History of Community Garden Movement in America – Part 2: Pingree’s Potato Patches, Detroit
Community gardens come in all stripes. We can reasonably assume that the gardens grown by Native Americans for thousands of years on this continent constituted the first form of community gardens on our continent (see Part 1, Hohokam Irrigation Canals). Likewise, the gardens grown in common areas by the white settlers in towns and cities along the eastern seaboard may have constituted a form of early American community garden. But when it comes to formal efforts to appropriate land for growing vegetables in urban settings, most researchers agree that the first modern day community gardens were the vacant land garden plots in Detroit, MI in the late 1800s.
The sudden financial crisis and resulting Depression of 1893 (see https://eh.net/encyclopedia/the-depression-of-1893/) hit Detroit and other burgeoning industrial cities hard. Unemployment in Detroit suddenly exceeded 10% and thousands of families in the city were without the means to feed themselves. Hazen Pingree, the city’s progressive mayor (and later governor of Michigan), had the idea to use hundreds of acres of vacant land on the city’s fringes that were being held for speculation to grow potatoes and other food staples. The idea was to give the distressed workers of the city (primarily newly arrived Polish immigrants) free use of the land, seeds and tools to grow food for themselves and their families as well as to raise much needed cash. Pingree arranged for the use of 450 acres of vacant land and appealed to others in the city for money to buy tools, equipment and seeds for the project.
At first, Hazen Pingree received little support for his idea from the city council and other civic leaders, including churchmen. Lacking the necessary donations to buy needed supplies, Pingree auctioned off his own prize race horse to demonstrate his personal commitment to the plan.

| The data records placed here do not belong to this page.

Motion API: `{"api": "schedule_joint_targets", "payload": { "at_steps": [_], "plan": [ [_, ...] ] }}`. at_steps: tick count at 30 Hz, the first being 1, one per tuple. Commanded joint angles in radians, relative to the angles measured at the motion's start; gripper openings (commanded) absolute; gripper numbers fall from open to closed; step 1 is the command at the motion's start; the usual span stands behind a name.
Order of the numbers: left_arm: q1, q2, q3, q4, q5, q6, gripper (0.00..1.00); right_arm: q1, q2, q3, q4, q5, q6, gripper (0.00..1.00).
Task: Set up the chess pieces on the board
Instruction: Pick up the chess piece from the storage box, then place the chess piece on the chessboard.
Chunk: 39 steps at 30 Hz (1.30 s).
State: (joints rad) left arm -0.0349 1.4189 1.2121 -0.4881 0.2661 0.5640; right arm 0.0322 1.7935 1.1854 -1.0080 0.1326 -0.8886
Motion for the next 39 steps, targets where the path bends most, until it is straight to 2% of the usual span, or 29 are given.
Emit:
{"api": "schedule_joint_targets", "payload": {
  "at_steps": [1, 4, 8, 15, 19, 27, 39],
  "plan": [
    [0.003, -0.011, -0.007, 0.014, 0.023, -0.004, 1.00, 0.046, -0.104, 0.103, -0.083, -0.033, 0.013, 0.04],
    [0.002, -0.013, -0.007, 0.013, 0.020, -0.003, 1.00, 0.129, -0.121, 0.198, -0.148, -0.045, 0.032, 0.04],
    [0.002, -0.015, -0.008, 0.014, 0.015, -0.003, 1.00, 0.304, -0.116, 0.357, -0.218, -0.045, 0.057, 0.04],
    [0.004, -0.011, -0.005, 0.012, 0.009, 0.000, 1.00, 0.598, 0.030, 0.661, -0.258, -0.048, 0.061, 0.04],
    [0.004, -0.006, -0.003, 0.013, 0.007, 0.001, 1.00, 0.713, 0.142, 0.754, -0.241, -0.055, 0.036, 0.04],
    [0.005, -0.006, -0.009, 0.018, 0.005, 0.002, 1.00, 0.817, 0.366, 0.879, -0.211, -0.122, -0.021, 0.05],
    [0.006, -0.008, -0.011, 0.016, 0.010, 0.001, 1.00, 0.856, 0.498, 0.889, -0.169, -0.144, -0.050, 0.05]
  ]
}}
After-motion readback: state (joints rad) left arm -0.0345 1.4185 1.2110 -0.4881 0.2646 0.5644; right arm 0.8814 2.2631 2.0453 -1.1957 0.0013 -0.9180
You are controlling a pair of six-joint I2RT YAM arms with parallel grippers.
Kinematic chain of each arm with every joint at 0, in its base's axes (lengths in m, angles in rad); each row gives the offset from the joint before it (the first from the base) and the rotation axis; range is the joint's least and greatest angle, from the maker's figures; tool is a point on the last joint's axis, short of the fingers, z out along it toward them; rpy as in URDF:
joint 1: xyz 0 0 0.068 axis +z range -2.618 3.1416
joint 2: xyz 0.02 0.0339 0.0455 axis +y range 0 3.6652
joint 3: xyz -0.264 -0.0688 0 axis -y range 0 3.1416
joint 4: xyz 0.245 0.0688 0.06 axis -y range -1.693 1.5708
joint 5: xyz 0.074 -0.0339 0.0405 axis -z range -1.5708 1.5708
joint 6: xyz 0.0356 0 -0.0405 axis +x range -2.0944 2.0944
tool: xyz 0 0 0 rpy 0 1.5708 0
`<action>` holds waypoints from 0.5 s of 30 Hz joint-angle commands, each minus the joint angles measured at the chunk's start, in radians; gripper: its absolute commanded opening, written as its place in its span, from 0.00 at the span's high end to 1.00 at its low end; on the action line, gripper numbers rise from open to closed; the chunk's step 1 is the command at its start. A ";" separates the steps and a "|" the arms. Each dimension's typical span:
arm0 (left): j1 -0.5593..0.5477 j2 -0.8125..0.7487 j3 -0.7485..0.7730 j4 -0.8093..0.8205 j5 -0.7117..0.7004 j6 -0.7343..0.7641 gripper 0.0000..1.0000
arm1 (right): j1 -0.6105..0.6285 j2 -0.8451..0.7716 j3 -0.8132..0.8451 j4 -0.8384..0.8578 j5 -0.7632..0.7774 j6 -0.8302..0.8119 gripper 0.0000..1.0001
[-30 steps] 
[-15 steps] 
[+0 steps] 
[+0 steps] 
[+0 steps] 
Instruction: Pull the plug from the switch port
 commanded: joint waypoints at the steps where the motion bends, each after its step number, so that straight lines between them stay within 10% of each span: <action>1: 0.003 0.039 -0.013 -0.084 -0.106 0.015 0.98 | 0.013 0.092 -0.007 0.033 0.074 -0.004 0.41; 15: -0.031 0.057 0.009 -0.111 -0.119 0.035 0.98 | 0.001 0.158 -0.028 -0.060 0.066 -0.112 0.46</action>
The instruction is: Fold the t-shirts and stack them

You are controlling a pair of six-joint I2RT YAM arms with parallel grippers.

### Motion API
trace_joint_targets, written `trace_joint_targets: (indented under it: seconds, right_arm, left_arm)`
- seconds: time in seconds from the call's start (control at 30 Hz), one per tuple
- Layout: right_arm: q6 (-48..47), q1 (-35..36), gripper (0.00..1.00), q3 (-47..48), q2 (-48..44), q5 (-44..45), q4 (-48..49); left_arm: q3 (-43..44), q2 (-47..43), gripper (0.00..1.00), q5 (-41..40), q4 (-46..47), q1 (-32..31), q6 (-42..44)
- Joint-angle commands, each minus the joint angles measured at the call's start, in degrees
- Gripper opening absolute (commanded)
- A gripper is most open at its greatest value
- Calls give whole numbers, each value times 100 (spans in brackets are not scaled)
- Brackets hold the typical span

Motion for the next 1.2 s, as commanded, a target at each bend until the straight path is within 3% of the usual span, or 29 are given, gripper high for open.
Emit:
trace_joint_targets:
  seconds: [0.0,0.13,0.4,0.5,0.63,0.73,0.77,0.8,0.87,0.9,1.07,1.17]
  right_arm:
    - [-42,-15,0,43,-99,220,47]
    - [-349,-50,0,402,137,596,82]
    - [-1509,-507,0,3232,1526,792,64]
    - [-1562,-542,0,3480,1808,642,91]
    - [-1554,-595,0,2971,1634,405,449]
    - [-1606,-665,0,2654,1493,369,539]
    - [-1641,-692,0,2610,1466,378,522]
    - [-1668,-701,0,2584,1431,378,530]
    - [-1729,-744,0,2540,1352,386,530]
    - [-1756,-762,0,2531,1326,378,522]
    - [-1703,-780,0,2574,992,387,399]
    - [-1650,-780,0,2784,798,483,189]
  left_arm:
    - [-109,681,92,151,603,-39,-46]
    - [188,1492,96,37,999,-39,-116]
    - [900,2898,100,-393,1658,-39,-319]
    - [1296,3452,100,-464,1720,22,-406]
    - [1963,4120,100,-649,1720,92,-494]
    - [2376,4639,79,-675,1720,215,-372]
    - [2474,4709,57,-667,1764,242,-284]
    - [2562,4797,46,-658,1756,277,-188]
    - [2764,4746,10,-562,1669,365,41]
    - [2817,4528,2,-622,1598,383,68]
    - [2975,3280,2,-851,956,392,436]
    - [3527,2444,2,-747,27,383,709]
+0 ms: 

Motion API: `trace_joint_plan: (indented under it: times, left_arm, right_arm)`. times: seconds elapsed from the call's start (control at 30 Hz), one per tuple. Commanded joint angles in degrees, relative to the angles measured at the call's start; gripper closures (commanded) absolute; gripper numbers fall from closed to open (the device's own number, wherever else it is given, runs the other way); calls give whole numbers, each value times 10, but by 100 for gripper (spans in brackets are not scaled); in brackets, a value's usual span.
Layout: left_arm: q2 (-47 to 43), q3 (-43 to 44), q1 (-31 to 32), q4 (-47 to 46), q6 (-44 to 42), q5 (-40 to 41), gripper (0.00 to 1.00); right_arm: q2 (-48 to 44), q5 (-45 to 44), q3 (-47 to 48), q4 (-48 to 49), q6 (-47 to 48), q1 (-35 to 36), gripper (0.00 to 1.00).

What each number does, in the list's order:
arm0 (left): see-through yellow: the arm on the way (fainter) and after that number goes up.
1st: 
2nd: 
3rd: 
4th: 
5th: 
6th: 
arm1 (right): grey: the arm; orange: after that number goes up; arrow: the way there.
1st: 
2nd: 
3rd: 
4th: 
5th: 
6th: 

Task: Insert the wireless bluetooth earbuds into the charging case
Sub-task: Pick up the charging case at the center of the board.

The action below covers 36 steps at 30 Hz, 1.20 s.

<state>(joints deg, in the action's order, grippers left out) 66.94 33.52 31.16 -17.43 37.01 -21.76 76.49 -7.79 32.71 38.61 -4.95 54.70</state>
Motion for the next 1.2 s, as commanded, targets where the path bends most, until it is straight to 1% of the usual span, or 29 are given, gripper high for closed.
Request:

Eventually, enough money was raised to buy tools and seeds for the first plots of vacant land to be cultivated by the city’s poor in the summer of 1894. While more than 3000 applications were received, the program could only accept 975 participants.
Individuals were assigned plots of land as close to home as possible. The gardener’s name was written on a wooden stake, and a garden manager supervised the planting schedule. The organizing committee provided potatoes, beans and other seeds. Planting instructions were printed in three languages. Even with a dry first year and a late planting, a good crop of potatoes was harvested (an average of 15 and a half bushels per plot). Gardeners produced approximately $14,000 worth of produce.
After this first successful year, the mayor garnered the support of the city’s aldermen and city council. In the second year, the city provided $5000 to the project, with 1546 gardeners participating — fully 25% of all citizens on public relief. The crop was valued at $44,000. Pingree’s potato patches continued for a third successful year. When a report was written about the food assistance program a decade later, it stated that it had reduced the number of people on the poor rolls by 60 percent, at a cost of $3.60 per family.
News of the “Detroit Experiment” quickly spread and a similar project was started in New York City, soon followed by projects in Philadelphia and other large cities. Vacant-lot cultivation associations appeared in cities throughout the country. By 1898, 19 cities had such associations. The largest program was in Buffalo, NY. 2118 gardens were cultivated there on 700 acres of land.